Brief: Using the listing below, select the lines with the word "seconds" and copy them.

Given entries:
<<<<
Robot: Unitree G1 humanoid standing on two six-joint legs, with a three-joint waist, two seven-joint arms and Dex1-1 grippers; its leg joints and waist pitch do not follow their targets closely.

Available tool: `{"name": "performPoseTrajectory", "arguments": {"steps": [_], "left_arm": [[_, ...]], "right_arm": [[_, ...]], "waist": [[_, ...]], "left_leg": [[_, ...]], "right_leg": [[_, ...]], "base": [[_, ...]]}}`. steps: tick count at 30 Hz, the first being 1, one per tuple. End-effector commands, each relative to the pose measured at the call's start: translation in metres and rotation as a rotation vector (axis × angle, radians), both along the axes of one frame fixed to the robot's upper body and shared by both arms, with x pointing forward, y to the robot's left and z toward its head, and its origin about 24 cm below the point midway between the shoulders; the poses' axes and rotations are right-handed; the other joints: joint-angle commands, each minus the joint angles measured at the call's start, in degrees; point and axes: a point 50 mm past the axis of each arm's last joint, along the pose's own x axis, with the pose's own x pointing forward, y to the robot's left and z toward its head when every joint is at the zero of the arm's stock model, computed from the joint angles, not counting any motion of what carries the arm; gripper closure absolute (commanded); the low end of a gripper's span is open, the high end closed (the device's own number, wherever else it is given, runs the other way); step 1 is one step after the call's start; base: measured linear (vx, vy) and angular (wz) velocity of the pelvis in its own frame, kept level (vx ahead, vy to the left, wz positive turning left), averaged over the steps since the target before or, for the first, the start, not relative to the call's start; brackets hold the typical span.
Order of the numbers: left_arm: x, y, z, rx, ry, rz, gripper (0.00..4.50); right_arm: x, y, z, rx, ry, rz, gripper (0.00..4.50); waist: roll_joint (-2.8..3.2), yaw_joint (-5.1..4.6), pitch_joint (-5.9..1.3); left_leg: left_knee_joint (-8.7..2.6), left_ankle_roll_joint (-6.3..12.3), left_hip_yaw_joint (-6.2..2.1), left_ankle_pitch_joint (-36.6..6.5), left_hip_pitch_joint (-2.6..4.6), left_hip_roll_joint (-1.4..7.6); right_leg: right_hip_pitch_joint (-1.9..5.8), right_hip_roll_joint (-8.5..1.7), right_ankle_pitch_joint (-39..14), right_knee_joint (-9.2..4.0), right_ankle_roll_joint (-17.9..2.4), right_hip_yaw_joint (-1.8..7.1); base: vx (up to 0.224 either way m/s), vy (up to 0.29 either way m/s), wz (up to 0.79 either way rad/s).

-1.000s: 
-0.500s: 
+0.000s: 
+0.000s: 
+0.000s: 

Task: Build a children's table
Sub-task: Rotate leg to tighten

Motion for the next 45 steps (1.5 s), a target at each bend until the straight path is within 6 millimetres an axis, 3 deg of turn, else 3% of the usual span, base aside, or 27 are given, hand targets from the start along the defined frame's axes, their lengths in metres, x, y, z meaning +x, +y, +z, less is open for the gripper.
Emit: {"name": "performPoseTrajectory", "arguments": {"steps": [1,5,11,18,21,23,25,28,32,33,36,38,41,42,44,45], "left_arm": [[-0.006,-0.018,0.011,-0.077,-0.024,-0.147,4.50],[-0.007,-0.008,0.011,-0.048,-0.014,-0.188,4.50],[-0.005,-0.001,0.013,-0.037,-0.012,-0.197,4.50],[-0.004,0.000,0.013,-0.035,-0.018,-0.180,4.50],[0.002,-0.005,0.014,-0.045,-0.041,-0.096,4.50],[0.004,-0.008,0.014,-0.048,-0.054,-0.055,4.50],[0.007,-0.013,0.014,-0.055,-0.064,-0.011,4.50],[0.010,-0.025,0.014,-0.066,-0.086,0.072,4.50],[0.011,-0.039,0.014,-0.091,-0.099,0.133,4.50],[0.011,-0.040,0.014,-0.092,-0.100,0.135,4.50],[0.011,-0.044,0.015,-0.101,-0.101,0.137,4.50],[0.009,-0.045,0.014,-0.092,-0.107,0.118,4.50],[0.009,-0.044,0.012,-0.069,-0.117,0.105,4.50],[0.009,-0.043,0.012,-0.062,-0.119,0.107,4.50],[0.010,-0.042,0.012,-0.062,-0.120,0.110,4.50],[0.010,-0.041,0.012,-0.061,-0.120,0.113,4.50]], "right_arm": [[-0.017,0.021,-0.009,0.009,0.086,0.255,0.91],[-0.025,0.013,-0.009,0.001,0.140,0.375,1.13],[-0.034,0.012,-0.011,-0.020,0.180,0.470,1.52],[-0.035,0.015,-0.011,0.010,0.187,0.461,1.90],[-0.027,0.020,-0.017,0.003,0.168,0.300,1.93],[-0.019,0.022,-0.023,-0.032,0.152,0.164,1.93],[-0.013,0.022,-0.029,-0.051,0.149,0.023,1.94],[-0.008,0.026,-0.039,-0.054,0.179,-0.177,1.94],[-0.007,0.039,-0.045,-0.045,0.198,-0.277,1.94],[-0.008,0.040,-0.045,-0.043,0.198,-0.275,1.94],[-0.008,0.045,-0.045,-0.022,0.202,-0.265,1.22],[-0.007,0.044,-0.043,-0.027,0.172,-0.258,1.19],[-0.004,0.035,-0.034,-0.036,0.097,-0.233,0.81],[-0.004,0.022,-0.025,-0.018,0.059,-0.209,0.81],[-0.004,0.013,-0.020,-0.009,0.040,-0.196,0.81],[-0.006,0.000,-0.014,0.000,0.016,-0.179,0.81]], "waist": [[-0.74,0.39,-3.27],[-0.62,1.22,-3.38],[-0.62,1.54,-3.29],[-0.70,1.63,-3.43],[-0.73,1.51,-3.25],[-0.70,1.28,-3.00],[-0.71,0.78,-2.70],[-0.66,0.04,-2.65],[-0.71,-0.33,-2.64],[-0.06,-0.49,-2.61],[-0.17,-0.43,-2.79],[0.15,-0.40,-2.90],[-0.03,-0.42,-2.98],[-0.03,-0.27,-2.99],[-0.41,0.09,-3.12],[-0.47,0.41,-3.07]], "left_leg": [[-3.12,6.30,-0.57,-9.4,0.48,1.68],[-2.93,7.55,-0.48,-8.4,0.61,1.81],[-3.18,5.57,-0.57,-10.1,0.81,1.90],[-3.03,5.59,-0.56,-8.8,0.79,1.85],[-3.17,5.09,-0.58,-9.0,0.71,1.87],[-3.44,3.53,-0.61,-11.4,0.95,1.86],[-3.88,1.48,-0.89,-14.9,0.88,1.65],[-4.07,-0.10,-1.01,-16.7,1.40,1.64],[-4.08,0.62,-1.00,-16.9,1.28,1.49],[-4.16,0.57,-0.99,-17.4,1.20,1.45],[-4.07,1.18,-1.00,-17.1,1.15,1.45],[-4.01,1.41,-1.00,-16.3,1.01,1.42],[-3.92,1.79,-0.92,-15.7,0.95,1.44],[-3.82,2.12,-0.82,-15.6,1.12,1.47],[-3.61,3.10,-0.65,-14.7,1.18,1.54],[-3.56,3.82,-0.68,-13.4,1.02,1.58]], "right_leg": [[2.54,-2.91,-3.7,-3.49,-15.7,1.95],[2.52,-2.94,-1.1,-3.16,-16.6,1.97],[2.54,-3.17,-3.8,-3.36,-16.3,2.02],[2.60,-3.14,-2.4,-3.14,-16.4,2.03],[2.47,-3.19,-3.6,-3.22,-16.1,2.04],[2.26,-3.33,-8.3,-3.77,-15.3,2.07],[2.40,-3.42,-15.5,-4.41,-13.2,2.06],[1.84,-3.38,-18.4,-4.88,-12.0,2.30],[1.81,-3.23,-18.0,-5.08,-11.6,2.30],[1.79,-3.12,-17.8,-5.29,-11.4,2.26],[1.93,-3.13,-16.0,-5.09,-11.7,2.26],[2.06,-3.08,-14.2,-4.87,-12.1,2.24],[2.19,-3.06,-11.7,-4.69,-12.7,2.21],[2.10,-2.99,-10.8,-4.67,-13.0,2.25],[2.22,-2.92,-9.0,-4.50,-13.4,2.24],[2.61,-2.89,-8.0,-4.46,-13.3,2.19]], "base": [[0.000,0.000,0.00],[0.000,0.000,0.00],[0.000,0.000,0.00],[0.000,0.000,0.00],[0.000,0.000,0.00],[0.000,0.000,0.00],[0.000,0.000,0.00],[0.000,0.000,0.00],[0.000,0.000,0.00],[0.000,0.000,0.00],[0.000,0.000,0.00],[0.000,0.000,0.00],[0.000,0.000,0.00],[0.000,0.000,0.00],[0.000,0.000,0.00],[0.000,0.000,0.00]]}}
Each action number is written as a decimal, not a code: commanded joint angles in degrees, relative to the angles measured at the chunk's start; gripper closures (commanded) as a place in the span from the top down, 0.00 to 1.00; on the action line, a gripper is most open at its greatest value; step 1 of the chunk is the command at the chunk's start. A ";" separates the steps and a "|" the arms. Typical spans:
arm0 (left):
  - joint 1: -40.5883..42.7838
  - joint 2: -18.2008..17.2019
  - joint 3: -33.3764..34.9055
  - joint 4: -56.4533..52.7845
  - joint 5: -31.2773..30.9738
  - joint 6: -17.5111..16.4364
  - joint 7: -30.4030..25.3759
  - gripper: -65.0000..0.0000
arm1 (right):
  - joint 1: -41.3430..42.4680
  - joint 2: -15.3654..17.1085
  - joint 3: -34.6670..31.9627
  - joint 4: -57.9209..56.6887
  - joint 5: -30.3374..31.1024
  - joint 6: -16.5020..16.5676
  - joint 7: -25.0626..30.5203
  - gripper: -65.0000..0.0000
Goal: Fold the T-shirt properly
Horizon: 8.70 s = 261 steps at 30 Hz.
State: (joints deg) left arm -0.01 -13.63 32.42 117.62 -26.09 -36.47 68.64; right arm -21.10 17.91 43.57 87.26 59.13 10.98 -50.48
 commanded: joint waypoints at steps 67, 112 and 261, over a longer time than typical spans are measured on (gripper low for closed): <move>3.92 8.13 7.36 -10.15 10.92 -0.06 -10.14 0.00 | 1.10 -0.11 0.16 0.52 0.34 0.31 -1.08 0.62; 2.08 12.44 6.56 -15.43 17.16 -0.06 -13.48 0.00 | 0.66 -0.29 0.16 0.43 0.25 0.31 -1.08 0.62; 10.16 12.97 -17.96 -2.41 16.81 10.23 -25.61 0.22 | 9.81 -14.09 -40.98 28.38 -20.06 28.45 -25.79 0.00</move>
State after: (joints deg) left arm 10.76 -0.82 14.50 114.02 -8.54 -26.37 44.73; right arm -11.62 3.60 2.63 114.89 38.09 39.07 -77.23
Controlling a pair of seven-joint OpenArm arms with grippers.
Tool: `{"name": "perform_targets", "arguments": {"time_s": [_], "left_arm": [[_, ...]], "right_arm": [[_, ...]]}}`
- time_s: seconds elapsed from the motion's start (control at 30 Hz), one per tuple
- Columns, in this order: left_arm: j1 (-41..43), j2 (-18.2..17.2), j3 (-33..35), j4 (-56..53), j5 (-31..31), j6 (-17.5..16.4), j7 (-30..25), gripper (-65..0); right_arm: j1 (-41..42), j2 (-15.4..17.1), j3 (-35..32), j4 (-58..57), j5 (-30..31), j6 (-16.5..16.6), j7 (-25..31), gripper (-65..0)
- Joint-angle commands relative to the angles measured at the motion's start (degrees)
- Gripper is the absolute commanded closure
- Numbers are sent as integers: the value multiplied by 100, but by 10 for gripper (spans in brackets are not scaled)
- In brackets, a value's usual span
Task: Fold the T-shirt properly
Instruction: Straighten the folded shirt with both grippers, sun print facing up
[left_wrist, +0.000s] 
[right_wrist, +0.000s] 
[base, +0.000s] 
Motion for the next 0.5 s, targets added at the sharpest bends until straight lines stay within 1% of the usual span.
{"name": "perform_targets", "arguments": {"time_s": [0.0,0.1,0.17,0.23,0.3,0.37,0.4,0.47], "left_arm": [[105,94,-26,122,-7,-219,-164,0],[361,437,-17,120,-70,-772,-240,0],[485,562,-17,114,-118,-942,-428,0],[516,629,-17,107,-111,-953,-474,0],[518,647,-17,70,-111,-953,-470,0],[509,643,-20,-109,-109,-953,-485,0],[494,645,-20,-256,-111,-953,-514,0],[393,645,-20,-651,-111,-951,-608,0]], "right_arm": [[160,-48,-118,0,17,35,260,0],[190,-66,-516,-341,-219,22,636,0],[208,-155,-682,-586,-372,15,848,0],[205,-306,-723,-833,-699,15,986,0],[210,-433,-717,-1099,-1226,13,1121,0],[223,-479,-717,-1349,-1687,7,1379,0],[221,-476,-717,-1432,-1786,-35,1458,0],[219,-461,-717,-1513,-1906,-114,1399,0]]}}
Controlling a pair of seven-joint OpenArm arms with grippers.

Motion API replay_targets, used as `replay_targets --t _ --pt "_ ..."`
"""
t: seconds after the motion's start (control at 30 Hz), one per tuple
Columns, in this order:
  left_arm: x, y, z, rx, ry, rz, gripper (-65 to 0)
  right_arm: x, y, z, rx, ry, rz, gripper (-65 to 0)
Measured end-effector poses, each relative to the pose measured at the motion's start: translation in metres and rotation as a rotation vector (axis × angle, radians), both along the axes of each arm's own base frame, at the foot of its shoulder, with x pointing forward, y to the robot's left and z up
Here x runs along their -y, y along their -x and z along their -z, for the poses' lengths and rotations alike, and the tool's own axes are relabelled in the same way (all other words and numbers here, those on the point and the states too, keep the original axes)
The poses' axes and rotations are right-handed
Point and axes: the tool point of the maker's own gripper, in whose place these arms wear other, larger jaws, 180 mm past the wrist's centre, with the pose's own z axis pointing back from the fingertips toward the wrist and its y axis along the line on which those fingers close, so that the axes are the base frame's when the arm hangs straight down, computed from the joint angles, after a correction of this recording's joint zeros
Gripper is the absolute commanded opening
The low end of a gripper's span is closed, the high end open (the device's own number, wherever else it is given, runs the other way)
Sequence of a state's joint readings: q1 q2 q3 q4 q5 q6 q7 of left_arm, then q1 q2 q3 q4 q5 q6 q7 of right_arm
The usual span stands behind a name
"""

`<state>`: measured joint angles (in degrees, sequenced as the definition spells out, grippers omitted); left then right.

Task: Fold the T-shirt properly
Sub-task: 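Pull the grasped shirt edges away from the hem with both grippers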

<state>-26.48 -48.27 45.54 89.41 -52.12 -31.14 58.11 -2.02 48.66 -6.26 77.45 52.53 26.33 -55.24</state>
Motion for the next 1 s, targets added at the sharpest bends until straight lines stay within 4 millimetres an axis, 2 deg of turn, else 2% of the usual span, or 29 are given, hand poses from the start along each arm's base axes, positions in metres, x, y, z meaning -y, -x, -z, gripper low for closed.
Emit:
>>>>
Result:
- time_s: seconds elapsed from the motion's start (control at 30 Hz), one per tuple
t: seconds after the motion's start (control at 30 Hz), one per tuple

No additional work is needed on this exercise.